Saxitoxin is a purine skeleton containing toxic compound produced by the butter clam Saxidomus giganteus and California mussel Mytilus californianus. It is also found in two toxic species of mollusc, Zolimus aeneus and Platipodia granulosa. Saxitoxin is identical with toxin isolated from the dinoflagellate Gonyaulax calenella upon which the butter clam feeds. In lower doses this toxin produces a marked hypotensive effect.

Ciguatoxin

Ciguatoxin is the poisonous compound found in the dinoflagellate Gambierdiscus toxicus. In many cases it is responsible for ciguatera fish poisoning associated with the utilization of tropical fish resources. Ciguatoxin shows the cardiovascular and neurophysiological properties. Another toxin, Maitotoxin, present in G. toxicus is found to be powerful calcium channel activator in a very low dose of pico- to nano-molar range.

Holothurin A

Holothurin A is a toxic saponin isolated from the sea cucumber of Holothurian group Helix pomatia. It is recognized as a mixture of triterpenic aglycones which are linked to four sugar molecules and a molecule of sulphuric acid as a sodium salt. It has shown haemolytic and neurotoxic properties.

Aplysins

Aplysins is a group of toxic compounds isolated from Mediterranean Sea hares Aplysia depilans. Aplysins contains an unpleasant, colourless fluid secreted by the skin. These are the white viscous liquid by opaline gland and purple secretion from another gland present in sea hares. Aplysins causes paralysis when injected into cold-blooded animals.

Lophotoxin

Lophotoxin is a diterpene lactone present in the gorgonian corals of the genus Lophogorgia. It produces an irreversible postsynaptic blockage at neuromuscular junction.

Lyngbyatoxin

Lyngbyatoxin is an indol group of alkaloid produced by the marine cyanobacterium Lyngbya majuscula. It is responsible for the contact dermatitis known as ‘sweemers itch’ in the humans. Some other organisms of the same species L. majuscula have been found to produce totally unrelated skin irritant; debromoaplysiatoxin winch also demonstrates antineoplastic activity

CONCLUSION

The greater part of the earth surface is covered by seas and ocean, which contains about 500,000 species of marine organisms.

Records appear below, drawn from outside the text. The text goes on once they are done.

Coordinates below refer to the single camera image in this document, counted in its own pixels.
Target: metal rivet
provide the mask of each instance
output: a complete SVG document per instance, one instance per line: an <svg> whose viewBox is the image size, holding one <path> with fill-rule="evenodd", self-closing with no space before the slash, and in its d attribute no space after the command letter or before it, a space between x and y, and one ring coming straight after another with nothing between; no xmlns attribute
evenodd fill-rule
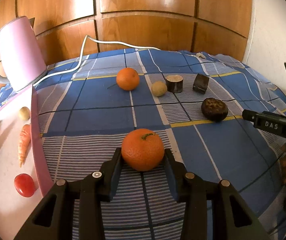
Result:
<svg viewBox="0 0 286 240"><path fill-rule="evenodd" d="M94 178L99 178L99 177L102 176L102 173L99 172L99 171L95 171L95 172L92 173L92 176L93 176Z"/></svg>
<svg viewBox="0 0 286 240"><path fill-rule="evenodd" d="M58 185L58 186L63 186L64 184L65 184L65 179L58 179L56 181L56 185Z"/></svg>
<svg viewBox="0 0 286 240"><path fill-rule="evenodd" d="M195 177L195 175L194 175L194 173L192 173L192 172L187 172L187 173L185 174L185 177L187 177L188 179L193 179L193 178Z"/></svg>
<svg viewBox="0 0 286 240"><path fill-rule="evenodd" d="M230 182L228 180L224 179L224 180L221 181L221 184L224 187L228 187L230 185Z"/></svg>

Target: dark cube
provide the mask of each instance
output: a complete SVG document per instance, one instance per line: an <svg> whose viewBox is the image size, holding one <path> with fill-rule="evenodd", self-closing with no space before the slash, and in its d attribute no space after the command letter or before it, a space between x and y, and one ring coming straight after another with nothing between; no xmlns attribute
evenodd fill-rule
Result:
<svg viewBox="0 0 286 240"><path fill-rule="evenodd" d="M193 83L193 90L205 94L210 78L202 74L197 74Z"/></svg>

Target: dried fruit
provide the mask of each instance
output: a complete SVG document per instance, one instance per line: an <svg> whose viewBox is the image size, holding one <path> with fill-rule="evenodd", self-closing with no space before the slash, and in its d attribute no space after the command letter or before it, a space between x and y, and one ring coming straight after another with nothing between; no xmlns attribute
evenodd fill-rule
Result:
<svg viewBox="0 0 286 240"><path fill-rule="evenodd" d="M215 98L206 98L201 105L201 110L207 119L214 122L224 120L228 114L227 105Z"/></svg>

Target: potato
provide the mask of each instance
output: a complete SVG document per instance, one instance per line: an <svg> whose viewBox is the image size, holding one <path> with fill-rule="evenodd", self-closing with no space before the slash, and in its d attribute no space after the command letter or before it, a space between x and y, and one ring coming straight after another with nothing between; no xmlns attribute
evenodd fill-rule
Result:
<svg viewBox="0 0 286 240"><path fill-rule="evenodd" d="M29 110L29 108L27 108L26 106L22 107L19 110L19 117L23 121L29 120L30 119L30 110Z"/></svg>
<svg viewBox="0 0 286 240"><path fill-rule="evenodd" d="M156 81L152 85L152 94L156 97L161 97L167 91L166 85L162 81Z"/></svg>

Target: blue fabric
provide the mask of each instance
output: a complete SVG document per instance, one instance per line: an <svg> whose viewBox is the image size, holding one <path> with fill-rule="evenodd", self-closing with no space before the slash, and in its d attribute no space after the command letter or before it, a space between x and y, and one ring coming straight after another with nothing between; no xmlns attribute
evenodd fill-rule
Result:
<svg viewBox="0 0 286 240"><path fill-rule="evenodd" d="M107 51L84 56L73 73L41 82L36 87L39 125L52 179L84 178L112 157L128 132L148 128L161 136L188 171L212 182L230 180L254 213L262 215L282 188L278 159L286 140L255 129L241 115L243 109L286 114L286 96L232 57L203 55L205 59L188 51ZM48 73L72 69L77 63L78 58L57 63ZM140 75L139 86L131 92L115 85L117 72L125 67ZM183 92L154 97L151 85L165 82L172 73L183 76ZM192 90L198 73L210 77L205 95ZM0 106L13 95L9 85L2 88ZM227 104L224 121L212 123L202 115L201 103L207 97ZM208 209L211 237L210 203ZM115 198L102 203L106 239L179 239L184 210L185 204L171 197L162 166L139 173L125 165ZM285 215L271 217L266 230Z"/></svg>

Since the natural products chemists diverted their attention to exploit the vast resources of marine flora and animal world, numerous novel compounds have been isolated from these marine organisms during the second half of the twentieth century. Many of these compounds have shown

 pronounced biological activity. However, the compounds which have failed to show the activities for which those were assayed cannot be regarded as not having other biological activities. Many of these compounds might show some other activities if studied extensively during the course of time. Although the impact of marine natural products is presently lesser on the pharmaceutical industry, it may come forward in a big way to provide new lead compounds for the development of potential therapeutically active compounds.